The newspaper’s article argues that the war with Iran has exposed the end of the old formula that governed Gulf-U.S. relations for decades, and that the UAE stands as the clearest example of this shift.
The core idea is that the relationship is no longer defined by oil in exchange for protection. It has become a broader partnership covering investment, technology, infrastructure, education, healthcare, and long-term capital. With Iranian attacks, disruption to shipping, and the declaration of a naval blockade, the question of stability has returned to the center of major economic calculations in the region.
The paper says the UAE’s March 2025 pledge to invest $1.4 trillion in the United States reflects the depth of the two sides’ interlinked interests. But the war also made clear that commitments on this scale ultimately rest on a security and political foundation that cannot be ignored.
Details
• The article, written by researcher Badr Jafar, presents the UAE as the clearest example that the relationship with Washington has become deeper than the traditional security umbrella and closer to a multi-layered strategic partnership.
• It argues that the war has made the economic cost of any regional disruption much more visible, after the region was hit by Iranian missiles and disruptions in energy and shipping.
• The newspaper stresses that the UAE is a strategic partner in shared prosperity across artificial intelligence, semiconductors, clean energy, and future infrastructure.
• It cites figures showing that the UAE has remained the top destination for U.S. exports in the Middle East for 17 consecutive years, and that bilateral trade in 2025 generated a $23.8 billion surplus for the United States.
• It expands the meaning of the partnership beyond trade, into education, healthcare, culture, and technology, from New York University Abu Dhabi to Cleveland Clinic Abu Dhabi and advanced technology partnerships.
• It notes that the UAE has borne the cost of the war directly, with its airports, ports, and cities exposed to thousands of strikes, yet it continued to defend the home front, keep its economy open, and maintain its investment commitments.

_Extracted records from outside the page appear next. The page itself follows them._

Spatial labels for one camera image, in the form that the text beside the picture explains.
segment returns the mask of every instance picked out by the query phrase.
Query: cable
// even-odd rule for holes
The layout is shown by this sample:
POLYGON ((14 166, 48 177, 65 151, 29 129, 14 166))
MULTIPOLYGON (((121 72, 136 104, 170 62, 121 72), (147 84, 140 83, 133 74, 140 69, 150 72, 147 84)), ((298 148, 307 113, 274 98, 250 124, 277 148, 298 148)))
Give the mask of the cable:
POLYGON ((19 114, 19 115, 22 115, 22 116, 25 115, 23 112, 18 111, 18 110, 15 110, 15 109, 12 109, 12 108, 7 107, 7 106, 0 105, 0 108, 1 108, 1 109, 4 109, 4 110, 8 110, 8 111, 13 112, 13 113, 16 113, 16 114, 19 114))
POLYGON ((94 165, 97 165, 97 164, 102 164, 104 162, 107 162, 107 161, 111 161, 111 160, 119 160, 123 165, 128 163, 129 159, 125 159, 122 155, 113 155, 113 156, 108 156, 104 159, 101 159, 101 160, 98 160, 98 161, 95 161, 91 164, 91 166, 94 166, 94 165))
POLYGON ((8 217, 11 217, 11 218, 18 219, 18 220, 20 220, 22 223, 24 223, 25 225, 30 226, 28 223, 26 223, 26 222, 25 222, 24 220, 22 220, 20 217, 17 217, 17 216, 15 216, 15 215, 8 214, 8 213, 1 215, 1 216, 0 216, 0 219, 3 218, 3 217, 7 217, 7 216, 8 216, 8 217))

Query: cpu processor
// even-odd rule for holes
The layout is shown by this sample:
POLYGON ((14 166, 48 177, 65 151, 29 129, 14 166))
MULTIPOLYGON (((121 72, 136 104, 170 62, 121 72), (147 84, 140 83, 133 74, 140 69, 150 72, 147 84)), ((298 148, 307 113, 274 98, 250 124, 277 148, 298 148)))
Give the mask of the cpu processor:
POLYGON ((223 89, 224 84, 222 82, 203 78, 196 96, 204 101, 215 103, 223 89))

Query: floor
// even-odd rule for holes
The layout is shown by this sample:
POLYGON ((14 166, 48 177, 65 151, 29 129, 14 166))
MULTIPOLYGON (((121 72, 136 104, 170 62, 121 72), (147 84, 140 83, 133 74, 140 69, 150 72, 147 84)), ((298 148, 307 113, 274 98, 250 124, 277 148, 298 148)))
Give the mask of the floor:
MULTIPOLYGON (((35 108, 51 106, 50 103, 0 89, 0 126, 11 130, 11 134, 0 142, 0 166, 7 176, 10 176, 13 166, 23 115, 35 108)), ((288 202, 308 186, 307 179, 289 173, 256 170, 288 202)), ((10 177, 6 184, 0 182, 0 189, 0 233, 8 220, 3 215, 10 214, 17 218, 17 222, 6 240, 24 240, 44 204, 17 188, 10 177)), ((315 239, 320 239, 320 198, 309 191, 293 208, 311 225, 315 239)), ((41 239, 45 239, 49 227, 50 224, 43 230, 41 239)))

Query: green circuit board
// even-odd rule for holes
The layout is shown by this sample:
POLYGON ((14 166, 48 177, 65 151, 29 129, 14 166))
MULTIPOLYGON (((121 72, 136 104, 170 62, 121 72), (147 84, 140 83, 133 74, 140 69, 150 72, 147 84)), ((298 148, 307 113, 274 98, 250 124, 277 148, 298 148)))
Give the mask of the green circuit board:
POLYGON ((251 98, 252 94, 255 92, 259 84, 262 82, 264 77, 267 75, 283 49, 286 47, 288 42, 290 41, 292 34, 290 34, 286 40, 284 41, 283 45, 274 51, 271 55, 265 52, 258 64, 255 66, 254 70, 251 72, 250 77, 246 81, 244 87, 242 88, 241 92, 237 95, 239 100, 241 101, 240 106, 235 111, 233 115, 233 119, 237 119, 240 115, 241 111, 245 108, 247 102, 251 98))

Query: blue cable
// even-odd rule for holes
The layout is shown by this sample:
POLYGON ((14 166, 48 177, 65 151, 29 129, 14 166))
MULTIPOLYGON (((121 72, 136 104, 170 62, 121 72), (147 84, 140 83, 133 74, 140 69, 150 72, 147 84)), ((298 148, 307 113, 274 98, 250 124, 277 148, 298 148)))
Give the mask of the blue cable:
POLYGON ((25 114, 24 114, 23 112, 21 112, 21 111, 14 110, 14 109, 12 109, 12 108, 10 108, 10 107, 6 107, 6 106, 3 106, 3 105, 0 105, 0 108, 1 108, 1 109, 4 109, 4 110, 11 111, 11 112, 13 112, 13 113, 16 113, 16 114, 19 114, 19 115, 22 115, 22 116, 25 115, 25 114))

• The political conclusion of the piece is that the partnership will endure, but managing it through the old mechanisms is no longer enough, because its value has grown too large to leave on autopilot.
What next?
The real test now is whether both sides will reorganize the relationship as a long-term strategic asset, rather than treat it as a legacy understanding inherited from an earlier era.
(Analysis)
What stands out in this reading is that the UAE is presented here as the Gulf state that sees itself as most deeply invested in building the economic order led by the United States, and also as one of the most exposed to the cost of that order being shaken.
In that sense, the war reveals that the nature of the relationship has grown larger than the old formula that once managed it. That is the key shift: the UAE has become the trusted partner in any future regional arrangements.